**What to do:**
From the entries that follow, copy every line with the word "conveyor".

**Stored data:**
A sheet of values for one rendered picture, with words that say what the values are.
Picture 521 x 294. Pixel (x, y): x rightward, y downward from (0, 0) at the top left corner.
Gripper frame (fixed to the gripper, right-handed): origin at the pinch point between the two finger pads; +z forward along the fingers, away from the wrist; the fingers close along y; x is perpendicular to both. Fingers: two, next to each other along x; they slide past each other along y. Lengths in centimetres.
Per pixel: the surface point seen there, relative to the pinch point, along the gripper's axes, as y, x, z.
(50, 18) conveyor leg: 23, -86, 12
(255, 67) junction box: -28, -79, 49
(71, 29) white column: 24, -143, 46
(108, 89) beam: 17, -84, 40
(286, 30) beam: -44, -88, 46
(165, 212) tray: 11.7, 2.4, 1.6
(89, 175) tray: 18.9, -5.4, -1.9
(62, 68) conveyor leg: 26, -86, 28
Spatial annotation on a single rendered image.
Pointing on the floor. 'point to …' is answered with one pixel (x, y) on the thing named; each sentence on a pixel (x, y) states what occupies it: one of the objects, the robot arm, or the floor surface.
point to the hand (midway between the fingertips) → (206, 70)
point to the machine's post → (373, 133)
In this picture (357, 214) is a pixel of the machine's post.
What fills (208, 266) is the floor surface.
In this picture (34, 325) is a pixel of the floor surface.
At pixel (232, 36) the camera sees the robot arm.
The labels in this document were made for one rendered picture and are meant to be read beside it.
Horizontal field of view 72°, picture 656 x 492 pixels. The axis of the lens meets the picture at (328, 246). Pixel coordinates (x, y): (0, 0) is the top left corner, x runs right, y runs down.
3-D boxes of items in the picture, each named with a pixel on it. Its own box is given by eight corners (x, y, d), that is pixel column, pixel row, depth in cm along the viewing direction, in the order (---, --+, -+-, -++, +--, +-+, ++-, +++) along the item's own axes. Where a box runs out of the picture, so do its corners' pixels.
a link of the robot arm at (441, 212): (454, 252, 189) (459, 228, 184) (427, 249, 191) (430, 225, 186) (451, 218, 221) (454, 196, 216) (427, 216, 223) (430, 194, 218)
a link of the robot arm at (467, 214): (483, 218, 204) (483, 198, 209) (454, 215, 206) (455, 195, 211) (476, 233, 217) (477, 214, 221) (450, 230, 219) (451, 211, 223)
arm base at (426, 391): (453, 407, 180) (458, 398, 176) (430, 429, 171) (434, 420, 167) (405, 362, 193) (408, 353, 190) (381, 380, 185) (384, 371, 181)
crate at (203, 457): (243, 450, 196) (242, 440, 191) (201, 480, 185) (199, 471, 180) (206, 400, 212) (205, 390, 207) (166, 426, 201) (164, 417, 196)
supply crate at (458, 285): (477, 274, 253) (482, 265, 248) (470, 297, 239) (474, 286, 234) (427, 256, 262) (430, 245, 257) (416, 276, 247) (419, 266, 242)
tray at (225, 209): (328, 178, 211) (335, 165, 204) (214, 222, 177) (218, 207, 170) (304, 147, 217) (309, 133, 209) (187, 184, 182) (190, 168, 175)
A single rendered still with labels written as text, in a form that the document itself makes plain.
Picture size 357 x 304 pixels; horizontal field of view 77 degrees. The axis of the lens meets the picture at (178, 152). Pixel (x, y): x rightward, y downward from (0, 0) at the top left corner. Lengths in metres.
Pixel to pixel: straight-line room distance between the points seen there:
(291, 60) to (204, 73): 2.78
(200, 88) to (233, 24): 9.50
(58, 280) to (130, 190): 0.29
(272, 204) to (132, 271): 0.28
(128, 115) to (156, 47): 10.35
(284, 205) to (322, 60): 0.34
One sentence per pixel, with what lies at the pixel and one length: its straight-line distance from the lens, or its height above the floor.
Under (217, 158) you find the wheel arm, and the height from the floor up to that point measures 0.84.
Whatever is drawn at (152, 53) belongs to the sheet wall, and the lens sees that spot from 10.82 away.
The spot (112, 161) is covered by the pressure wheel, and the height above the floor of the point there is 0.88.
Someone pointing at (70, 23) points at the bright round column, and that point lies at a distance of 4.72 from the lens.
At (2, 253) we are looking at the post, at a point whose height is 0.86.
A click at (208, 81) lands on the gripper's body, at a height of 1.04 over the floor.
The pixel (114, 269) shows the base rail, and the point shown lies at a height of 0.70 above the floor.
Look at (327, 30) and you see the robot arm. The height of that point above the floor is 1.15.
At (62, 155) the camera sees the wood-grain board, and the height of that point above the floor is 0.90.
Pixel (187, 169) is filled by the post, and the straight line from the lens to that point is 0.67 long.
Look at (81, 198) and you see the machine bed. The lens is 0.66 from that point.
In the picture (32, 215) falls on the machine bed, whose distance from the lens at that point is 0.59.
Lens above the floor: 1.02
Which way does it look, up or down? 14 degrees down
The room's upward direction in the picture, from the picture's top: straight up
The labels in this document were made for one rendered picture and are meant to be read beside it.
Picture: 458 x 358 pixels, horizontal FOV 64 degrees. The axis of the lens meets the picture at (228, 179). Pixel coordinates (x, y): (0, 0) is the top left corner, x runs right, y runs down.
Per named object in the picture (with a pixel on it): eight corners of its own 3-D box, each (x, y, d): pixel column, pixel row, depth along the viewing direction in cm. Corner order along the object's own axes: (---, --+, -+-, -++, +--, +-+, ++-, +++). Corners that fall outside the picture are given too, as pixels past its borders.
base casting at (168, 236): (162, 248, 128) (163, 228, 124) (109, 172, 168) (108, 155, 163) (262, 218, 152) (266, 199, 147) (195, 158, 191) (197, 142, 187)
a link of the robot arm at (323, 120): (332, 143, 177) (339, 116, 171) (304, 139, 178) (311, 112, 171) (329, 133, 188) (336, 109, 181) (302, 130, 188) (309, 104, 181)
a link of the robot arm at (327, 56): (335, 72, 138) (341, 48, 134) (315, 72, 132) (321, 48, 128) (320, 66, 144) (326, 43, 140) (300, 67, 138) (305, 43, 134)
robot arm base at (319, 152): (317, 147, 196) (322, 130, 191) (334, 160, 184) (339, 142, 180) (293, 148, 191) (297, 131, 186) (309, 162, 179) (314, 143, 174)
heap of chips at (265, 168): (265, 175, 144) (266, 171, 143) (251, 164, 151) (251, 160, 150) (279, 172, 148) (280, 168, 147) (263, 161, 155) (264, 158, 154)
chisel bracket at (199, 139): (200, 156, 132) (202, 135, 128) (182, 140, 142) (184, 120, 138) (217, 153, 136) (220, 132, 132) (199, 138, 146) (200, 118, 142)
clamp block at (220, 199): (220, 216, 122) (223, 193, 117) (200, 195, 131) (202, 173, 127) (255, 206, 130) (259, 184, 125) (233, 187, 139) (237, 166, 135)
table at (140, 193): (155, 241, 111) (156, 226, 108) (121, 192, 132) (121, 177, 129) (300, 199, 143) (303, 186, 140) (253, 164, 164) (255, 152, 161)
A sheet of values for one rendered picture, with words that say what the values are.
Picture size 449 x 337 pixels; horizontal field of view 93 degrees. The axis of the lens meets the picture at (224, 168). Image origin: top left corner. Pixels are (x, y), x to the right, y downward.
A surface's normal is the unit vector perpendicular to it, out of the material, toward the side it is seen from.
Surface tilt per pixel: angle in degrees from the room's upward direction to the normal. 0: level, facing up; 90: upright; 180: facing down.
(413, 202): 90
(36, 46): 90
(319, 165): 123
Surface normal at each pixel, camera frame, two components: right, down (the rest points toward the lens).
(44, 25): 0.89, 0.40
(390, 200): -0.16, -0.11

**Solution:**
(50, 18) conveyor leg: 23, -86, 12
(62, 68) conveyor leg: 26, -86, 28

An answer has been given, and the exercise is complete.